# [ACTION ITEM]
Within the records that follow, restate exactly the lines from the line with "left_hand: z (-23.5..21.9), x" down to the line with "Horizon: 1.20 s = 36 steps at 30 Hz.", including both. Omit the pictures.

———

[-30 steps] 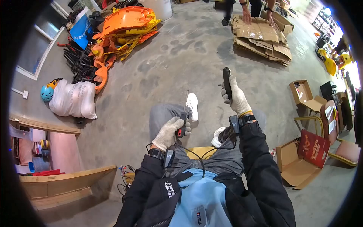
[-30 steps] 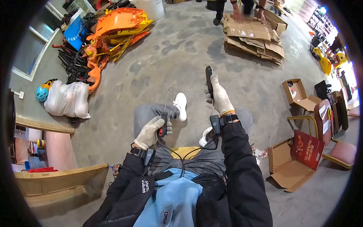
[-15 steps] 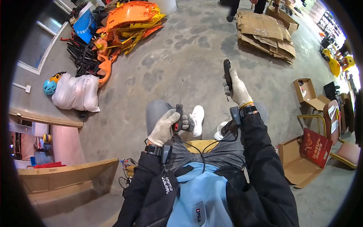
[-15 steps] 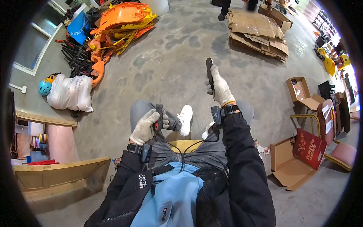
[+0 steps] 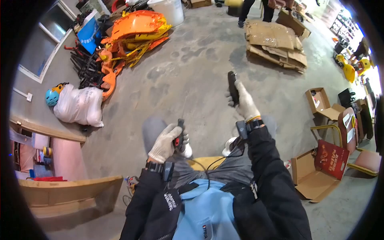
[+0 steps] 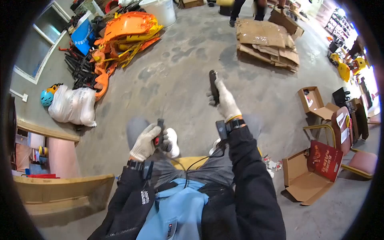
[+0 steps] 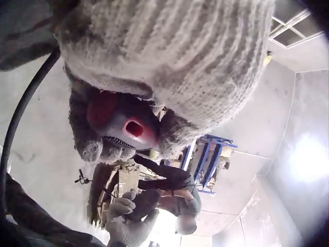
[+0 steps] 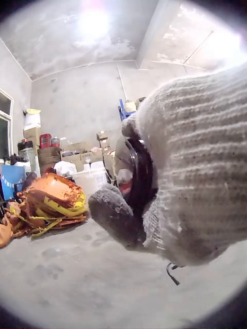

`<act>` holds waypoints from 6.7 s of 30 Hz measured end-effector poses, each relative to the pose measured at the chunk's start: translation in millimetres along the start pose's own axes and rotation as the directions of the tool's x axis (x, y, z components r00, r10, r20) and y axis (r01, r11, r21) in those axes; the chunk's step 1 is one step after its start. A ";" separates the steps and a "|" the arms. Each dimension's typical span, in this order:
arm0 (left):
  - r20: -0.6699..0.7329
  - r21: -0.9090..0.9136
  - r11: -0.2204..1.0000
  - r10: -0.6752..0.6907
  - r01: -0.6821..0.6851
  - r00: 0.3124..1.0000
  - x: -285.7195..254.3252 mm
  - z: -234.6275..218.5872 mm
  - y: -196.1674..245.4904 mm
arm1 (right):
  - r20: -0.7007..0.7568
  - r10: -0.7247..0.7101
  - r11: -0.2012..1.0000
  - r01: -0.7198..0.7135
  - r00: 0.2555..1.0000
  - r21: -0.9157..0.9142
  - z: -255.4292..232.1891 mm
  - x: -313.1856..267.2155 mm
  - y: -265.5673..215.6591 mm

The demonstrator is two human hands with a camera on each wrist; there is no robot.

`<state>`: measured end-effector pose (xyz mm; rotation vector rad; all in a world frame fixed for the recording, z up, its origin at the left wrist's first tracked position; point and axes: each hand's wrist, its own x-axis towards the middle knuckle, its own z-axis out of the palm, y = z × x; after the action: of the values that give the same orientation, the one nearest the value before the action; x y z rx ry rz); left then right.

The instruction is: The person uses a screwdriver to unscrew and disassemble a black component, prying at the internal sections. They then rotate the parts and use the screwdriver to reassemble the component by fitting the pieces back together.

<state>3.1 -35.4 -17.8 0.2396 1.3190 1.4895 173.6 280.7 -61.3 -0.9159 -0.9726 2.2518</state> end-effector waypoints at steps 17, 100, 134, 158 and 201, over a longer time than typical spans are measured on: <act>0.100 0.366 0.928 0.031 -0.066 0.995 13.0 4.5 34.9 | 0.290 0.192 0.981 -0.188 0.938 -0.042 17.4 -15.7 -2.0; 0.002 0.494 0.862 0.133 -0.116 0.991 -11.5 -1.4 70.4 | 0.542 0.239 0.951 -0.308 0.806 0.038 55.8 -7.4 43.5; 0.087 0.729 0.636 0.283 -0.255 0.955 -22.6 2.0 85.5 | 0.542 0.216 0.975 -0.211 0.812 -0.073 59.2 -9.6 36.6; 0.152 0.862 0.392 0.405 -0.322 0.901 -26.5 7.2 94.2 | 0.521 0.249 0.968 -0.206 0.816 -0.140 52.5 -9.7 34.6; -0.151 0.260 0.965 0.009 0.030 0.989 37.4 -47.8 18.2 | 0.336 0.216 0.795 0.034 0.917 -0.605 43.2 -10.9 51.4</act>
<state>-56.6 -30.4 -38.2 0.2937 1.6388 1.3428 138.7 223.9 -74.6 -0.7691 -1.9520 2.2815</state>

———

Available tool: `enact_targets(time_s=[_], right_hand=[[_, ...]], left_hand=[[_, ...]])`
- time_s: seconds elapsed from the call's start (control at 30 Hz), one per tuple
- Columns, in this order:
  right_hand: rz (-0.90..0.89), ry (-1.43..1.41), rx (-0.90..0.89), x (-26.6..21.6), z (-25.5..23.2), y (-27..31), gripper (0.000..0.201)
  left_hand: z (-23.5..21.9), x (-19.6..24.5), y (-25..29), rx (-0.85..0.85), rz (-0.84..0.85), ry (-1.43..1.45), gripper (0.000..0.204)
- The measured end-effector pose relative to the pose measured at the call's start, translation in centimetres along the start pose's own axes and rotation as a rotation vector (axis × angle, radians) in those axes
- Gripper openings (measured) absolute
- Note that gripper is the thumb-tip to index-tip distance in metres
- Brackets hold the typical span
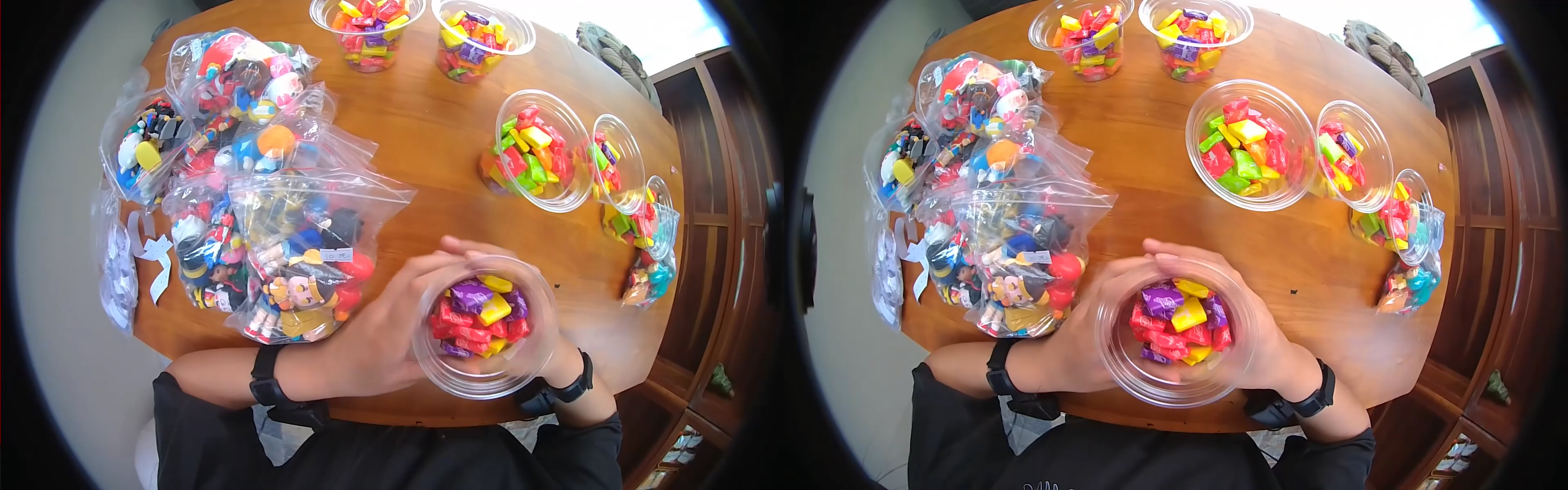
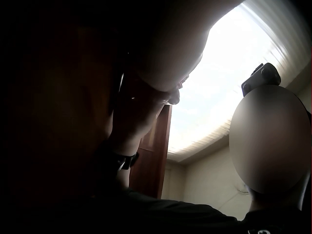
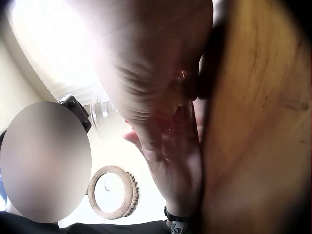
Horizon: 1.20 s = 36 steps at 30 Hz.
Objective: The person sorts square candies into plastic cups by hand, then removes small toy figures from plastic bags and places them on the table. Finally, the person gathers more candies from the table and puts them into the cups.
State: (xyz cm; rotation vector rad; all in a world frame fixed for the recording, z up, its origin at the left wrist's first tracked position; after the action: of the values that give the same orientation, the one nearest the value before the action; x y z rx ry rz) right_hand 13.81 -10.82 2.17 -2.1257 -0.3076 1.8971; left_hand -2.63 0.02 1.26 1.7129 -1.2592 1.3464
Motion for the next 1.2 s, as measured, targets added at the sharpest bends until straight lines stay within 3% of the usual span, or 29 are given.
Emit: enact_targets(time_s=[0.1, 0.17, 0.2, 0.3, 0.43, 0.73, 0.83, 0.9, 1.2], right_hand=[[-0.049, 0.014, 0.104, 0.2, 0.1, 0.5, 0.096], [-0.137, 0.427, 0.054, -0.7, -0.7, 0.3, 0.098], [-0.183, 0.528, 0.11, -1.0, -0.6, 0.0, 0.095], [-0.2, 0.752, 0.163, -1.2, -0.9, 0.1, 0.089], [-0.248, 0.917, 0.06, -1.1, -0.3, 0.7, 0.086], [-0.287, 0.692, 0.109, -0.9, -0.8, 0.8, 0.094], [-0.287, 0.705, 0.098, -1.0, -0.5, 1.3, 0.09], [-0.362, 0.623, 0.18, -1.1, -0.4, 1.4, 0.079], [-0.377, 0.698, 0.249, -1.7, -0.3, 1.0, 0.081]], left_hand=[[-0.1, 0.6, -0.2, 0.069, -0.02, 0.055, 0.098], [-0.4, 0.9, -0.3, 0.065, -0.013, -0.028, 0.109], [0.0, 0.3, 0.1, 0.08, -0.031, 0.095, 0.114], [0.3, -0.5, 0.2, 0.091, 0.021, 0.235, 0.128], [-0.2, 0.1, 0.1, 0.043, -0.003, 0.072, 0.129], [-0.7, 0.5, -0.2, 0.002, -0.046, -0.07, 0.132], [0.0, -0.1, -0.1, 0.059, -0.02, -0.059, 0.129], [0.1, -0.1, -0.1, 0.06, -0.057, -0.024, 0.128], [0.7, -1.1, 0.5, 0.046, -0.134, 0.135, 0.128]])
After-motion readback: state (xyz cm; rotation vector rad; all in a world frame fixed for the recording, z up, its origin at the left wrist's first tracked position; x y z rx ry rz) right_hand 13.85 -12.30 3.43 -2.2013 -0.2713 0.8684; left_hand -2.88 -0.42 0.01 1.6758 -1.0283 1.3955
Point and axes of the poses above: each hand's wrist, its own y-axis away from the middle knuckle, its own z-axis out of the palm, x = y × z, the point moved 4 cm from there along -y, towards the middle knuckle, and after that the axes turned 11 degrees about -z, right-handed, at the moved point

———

# [ANSWER FOR THE TASK]
  left_hand: z (-23.5..21.9), x (-19.6..24.5), y (-25..29), rx (-0.85..0.85), rz (-0.84..0.85), ry (-1.43..1.45), gripper (0.000..0.204)
- The measured end-effector pose relative to the pose measured at the call's start, translation in centimetres along the start pose's own axes and rotation as a rotation vector (axis × angle, radians) in those axes
- Gripper openings (measured) absolute
- Note that gripper is the thumb-tip to index-tip distance in metres
- Brackets hold the typical span
Horizon: 1.20 s = 36 steps at 30 Hz.

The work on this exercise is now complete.